O3 data for cold season were not available.
Deaths/day.
The risk estimates at individual lag days often showed positive associations at multiple lag days, especially at lag 0 through lag 2 days. Thus, the results from the distributed lag models exhibited patterns of associations generally similar to those from the individual lag analysis. Therefore, for clarity, we present the results from the distributed lag models here but also describe some aspects of individual lag results [see Supplemental Material (doi:10.1289/ehp.1002613)] that were lost in the distributed lag results.

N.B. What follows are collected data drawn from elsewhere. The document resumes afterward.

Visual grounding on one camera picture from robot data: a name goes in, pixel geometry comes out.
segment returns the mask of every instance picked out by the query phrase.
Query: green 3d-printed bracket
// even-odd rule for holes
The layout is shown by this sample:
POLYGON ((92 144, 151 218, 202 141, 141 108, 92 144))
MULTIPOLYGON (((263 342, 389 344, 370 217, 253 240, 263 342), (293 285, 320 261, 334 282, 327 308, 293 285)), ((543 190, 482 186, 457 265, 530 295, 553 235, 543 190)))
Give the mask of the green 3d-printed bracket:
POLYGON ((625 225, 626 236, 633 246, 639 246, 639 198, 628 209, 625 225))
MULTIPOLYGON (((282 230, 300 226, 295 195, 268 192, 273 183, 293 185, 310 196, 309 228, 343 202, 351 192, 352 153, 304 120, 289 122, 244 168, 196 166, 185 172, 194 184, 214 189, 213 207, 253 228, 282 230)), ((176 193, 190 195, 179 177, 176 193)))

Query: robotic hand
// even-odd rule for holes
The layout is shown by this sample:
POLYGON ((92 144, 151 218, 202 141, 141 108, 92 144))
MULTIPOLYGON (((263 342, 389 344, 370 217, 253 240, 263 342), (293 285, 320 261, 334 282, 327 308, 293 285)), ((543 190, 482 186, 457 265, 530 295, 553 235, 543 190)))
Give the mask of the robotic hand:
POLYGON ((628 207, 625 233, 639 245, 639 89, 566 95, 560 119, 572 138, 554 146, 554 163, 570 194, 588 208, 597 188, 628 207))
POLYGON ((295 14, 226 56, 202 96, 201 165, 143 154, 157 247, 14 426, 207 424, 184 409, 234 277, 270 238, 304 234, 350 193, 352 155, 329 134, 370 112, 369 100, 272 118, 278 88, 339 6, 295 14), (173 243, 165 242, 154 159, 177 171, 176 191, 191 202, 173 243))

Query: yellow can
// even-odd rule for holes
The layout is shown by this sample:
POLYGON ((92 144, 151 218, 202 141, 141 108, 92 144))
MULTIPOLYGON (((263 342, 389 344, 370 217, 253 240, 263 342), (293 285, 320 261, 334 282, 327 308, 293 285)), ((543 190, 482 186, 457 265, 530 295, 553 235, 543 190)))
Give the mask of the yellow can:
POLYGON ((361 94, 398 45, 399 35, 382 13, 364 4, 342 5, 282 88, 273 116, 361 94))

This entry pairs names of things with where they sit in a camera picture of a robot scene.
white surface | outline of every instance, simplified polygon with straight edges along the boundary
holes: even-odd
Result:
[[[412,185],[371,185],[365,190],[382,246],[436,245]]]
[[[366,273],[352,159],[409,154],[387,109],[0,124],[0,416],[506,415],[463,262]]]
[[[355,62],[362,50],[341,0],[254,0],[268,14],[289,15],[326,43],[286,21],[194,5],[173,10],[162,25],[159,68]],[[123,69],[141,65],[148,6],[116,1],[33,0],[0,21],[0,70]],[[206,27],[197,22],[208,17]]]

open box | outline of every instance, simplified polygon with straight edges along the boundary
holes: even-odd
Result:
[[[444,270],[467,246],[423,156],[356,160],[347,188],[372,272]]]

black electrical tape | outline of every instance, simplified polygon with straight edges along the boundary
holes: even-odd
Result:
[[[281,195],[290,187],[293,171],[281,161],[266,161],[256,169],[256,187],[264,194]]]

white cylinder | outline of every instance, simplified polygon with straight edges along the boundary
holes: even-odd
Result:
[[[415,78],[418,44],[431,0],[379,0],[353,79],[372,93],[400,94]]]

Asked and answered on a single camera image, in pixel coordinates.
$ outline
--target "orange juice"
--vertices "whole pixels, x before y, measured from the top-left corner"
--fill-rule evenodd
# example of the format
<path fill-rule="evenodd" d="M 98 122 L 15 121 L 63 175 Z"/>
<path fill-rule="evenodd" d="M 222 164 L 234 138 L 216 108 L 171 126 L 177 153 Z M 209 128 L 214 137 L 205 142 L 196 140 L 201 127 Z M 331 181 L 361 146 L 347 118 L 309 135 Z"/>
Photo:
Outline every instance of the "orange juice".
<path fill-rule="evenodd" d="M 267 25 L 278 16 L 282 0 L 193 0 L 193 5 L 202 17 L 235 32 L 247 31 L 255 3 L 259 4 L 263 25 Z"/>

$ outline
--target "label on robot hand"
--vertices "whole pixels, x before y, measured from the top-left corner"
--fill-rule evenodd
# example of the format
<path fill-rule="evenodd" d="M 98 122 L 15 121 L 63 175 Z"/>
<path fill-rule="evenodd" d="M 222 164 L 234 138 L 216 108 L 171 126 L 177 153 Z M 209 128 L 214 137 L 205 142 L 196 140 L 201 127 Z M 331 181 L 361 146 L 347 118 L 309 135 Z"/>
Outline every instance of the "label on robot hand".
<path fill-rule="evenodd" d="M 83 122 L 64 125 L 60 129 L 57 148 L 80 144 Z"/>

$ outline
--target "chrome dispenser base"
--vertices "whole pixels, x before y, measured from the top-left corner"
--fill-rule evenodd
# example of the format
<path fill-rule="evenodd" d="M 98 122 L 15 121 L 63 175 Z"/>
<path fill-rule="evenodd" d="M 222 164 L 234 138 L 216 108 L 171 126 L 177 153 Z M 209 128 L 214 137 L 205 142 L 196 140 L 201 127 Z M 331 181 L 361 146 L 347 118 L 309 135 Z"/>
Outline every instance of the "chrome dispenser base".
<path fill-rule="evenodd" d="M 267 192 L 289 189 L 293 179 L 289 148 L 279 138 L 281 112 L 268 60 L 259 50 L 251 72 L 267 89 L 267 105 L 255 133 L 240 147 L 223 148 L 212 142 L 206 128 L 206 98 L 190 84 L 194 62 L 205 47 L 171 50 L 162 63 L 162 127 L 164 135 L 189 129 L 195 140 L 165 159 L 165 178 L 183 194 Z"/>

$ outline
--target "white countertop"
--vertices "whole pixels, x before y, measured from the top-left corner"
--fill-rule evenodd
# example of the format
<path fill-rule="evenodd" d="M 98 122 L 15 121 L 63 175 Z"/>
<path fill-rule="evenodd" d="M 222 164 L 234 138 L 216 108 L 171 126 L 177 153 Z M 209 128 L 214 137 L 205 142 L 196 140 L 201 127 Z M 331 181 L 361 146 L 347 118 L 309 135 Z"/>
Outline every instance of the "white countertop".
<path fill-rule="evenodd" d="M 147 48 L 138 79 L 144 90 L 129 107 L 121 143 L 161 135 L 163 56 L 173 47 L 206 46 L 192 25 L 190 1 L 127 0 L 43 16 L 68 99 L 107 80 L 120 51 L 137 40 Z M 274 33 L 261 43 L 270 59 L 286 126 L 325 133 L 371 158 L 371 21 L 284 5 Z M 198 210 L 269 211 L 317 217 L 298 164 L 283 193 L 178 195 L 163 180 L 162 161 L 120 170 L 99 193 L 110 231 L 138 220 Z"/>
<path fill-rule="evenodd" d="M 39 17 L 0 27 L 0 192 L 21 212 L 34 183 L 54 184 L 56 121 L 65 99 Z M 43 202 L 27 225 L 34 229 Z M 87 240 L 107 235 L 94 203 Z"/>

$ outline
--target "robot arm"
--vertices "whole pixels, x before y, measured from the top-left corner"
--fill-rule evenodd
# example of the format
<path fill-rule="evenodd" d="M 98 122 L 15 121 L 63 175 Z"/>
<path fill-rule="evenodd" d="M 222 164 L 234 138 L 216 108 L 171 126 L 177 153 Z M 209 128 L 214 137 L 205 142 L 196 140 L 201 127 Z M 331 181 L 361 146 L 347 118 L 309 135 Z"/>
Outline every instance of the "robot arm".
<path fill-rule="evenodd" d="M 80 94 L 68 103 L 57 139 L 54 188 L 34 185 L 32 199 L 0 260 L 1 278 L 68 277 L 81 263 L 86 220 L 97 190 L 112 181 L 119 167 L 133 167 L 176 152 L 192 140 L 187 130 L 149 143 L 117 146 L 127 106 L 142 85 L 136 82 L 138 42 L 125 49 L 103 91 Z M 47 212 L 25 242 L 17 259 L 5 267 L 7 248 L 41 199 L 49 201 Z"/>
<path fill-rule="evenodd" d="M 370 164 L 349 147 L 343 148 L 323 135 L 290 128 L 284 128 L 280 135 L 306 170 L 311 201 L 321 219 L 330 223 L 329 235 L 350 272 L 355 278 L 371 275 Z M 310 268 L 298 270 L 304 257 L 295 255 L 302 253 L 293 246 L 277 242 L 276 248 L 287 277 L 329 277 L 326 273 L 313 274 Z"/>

Figures 1–4 summarize the results of distributed lag model that produced the cumulative effects from lag 0 to 2 days. The most prominent contrast between the two cities was the seasonal pattern of the associations—generally, in Detroit, some pollutants were more positively associated with mortality outcomes in the warm season, whereas in Seattle, some pollutants showed stronger associations in the cold season.
Figure 1.
Percent excess mortality risk in the warm season in Detroit. The diamonds and triangle represent significantly (p < 0.05) positive and negative associations, respectively.
Figure 4.
Percent excess mortality risk in the cold season in Seattle. The diamonds represent significant (p < 0.05) associations.

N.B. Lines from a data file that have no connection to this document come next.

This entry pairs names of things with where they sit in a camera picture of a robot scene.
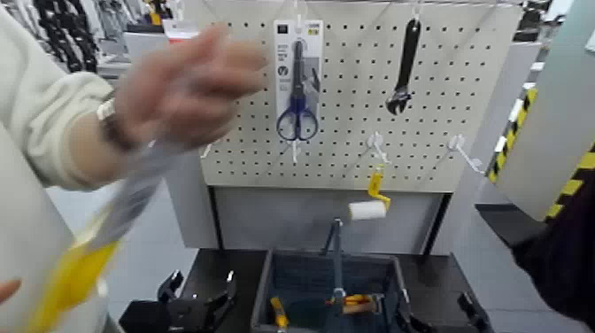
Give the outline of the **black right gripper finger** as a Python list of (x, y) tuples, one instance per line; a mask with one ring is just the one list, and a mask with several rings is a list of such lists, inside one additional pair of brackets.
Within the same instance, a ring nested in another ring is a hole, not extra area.
[(403, 332), (408, 333), (435, 333), (436, 329), (429, 323), (417, 318), (411, 308), (411, 301), (407, 289), (398, 292), (398, 305), (395, 320)]
[(458, 296), (457, 303), (461, 311), (467, 316), (468, 324), (470, 326), (475, 327), (480, 333), (494, 332), (488, 314), (468, 293), (461, 292)]

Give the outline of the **bare person hand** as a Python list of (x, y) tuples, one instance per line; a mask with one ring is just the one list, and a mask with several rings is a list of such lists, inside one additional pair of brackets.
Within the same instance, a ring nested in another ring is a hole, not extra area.
[(21, 280), (19, 278), (7, 280), (0, 284), (0, 304), (10, 299), (20, 288)]
[(234, 40), (220, 24), (156, 50), (116, 90), (119, 131), (134, 145), (160, 137), (187, 148), (212, 143), (233, 127), (236, 101), (265, 88), (266, 65), (258, 43)]

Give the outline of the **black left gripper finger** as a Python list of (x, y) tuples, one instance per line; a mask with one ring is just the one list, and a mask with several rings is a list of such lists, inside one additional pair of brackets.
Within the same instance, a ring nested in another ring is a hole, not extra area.
[(157, 300), (160, 303), (168, 303), (177, 299), (176, 292), (182, 286), (184, 276), (180, 270), (174, 270), (157, 290)]
[(226, 279), (226, 289), (216, 297), (205, 301), (204, 327), (219, 327), (223, 323), (229, 310), (235, 305), (236, 293), (235, 271), (230, 270)]

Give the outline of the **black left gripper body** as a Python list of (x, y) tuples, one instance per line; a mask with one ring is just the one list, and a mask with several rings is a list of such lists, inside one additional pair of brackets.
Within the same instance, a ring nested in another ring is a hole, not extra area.
[(170, 317), (168, 332), (215, 332), (220, 326), (223, 300), (176, 299), (166, 309)]

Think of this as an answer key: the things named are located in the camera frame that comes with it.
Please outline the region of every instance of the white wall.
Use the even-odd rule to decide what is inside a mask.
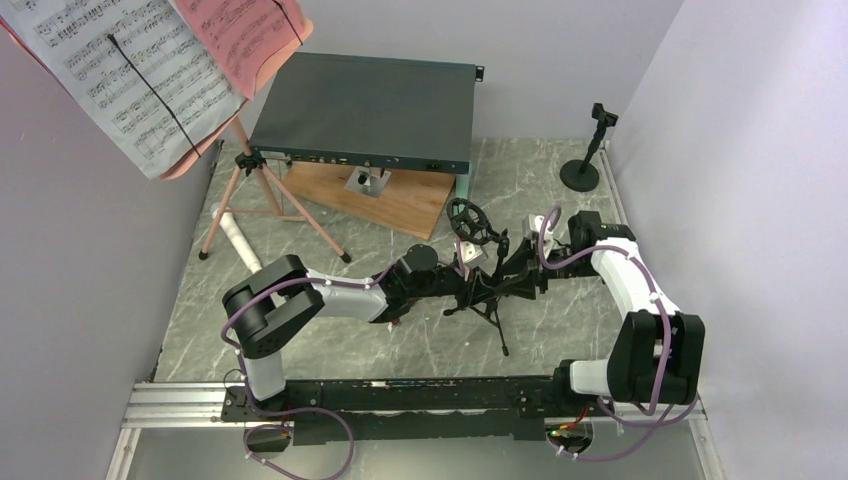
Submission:
[[[845,478],[848,4],[686,0],[612,139],[730,478]]]
[[[592,103],[627,106],[681,2],[301,0],[303,51],[485,65],[475,136],[586,137]]]
[[[0,65],[0,478],[99,479],[209,173],[147,180],[5,33]]]

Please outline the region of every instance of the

In Detroit, we found significant positive associations for PM2.5, S, and O3 for all-cause and cardiovascular mortality in the warm season (Figure 1), suggesting a role of secondary pollutants. Si was significantly negatively associated with all-cause mortality. Only O3 was significantly associated with respiratory mortality in the warm season. We observed no significant association in the cold season, except for a significant negative association between NO2 and cardiovascular mortality (Figure 2). In the individual lag model results for Detroit [see Supplemental Material, Figures 1, 2 (doi:10.1289/ehp.1002613)], Ni, EC, CO, and NO2 showed significant positive associations at single-day lags.
Figure 2.
Percent excess mortality risk in the cold season in Detroit. The triangle represents significant (p < 0.05) associations.
In Seattle, in contrast to Detroit, we observed no significant association in the warm season for any mortality category (Figure 3), and multiple pollutants (PM2.5, Al, K, S, Si, Zn, EC, CO, and NO2) were significantly positively associated with all-cause or cardiovascular mortality in the cold season (Figure 4). We observed no significant association for respiratory mortality. In the individual lag model results [see Supplemental Material, Figures 3, 4 (doi:10.1289/ehp.1002613)], Al, Fe, Ni, (all at lag 1 day), and V (at lag 2 days) also showed positively significant associations in the cold season. In the warm season, O3 was significantly positively associated with all-cause mortality at lag 2 days. We observed inexplicable significantly negative associations at lag 0 day for PM2.5, Al, Fe, K, Na, Si, and CO for all-cause mortality in the warm season. Such negative associations might have been caused by overadjustment of the same-day temperature, and most of them disappeared when we removed the same-day temperature adjustment from the model as part of sensitivity analyses (data not shown).
Figure 3.
Percent excess mortality risk in the warm season in Seattle.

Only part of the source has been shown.